══ Given information
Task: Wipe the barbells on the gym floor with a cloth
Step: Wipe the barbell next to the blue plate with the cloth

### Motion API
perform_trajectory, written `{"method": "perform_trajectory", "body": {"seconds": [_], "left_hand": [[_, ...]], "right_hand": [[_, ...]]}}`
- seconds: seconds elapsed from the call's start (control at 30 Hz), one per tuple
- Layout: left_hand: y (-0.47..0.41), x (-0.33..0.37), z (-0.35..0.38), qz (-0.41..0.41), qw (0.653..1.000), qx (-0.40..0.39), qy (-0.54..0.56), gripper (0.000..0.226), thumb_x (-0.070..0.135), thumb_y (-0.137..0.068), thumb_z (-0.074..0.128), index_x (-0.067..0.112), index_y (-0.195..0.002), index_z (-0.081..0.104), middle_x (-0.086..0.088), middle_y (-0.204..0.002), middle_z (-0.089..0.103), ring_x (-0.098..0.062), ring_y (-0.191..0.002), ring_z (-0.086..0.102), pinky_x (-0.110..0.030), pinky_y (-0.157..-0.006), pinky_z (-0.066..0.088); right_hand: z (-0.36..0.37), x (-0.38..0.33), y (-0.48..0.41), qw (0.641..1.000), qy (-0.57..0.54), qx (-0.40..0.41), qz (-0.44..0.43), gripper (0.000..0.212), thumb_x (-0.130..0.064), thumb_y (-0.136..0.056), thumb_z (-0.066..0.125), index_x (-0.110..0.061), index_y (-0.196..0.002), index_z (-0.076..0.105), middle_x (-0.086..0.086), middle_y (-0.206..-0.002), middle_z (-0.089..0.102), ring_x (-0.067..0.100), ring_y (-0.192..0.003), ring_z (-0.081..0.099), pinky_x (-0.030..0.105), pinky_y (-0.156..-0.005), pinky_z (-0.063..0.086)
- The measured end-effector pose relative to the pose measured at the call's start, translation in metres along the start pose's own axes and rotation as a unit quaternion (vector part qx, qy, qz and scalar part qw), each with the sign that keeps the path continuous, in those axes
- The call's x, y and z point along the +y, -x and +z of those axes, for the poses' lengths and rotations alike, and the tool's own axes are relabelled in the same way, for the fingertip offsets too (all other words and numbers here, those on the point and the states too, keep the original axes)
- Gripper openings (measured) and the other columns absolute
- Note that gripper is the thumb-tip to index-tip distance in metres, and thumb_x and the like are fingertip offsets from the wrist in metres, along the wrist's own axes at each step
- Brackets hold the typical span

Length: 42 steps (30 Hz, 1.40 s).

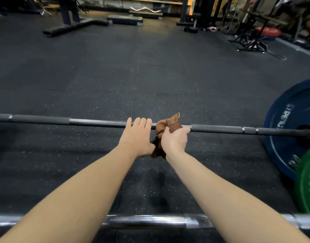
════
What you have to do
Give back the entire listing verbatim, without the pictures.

Response to the exercise
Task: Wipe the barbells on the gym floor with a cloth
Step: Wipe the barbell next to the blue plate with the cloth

### Motion API
perform_trajectory, written `{"method": "perform_trajectory", "body": {"seconds": [_], "left_hand": [[_, ...]], "right_hand": [[_, ...]]}}`
- seconds: seconds elapsed from the call's start (control at 30 Hz), one per tuple
- Layout: left_hand: y (-0.47..0.41), x (-0.33..0.37), z (-0.35..0.38), qz (-0.41..0.41), qw (0.653..1.000), qx (-0.40..0.39), qy (-0.54..0.56), gripper (0.000..0.226), thumb_x (-0.070..0.135), thumb_y (-0.137..0.068), thumb_z (-0.074..0.128), index_x (-0.067..0.112), index_y (-0.195..0.002), index_z (-0.081..0.104), middle_x (-0.086..0.088), middle_y (-0.204..0.002), middle_z (-0.089..0.103), ring_x (-0.098..0.062), ring_y (-0.191..0.002), ring_z (-0.086..0.102), pinky_x (-0.110..0.030), pinky_y (-0.157..-0.006), pinky_z (-0.066..0.088); right_hand: z (-0.36..0.37), x (-0.38..0.33), y (-0.48..0.41), qw (0.641..1.000), qy (-0.57..0.54), qx (-0.40..0.41), qz (-0.44..0.43), gripper (0.000..0.212), thumb_x (-0.130..0.064), thumb_y (-0.136..0.056), thumb_z (-0.066..0.125), index_x (-0.110..0.061), index_y (-0.196..0.002), index_z (-0.076..0.105), middle_x (-0.086..0.086), middle_y (-0.206..-0.002), middle_z (-0.089..0.102), ring_x (-0.067..0.100), ring_y (-0.192..0.003), ring_z (-0.081..0.099), pinky_x (-0.030..0.105), pinky_y (-0.156..-0.005), pinky_z (-0.063..0.086)
- The measured end-effector pose relative to the pose measured at the call's start, translation in metres along the start pose's own axes and rotation as a unit quaternion (vector part qx, qy, qz and scalar part qw), each with the sign that keeps the path continuous, in those axes
- The call's x, y and z point along the +y, -x and +z of those axes, for the poses' lengths and rotations alike, and the tool's own axes are relabelled in the same way, for the fingertip offsets too (all other words and numbers here, those on the point and the states too, keep the original axes)
- Gripper openings (measured) and the other columns absolute
- Note that gripper is the thumb-tip to index-tip distance in metres, and thumb_x and the like are fingertip offsets from the wrist in metres, along the wrist's own axes at each step
- Brackets hold the typical span

Length: 42 steps (30 Hz, 1.40 s).

No more output is needed here.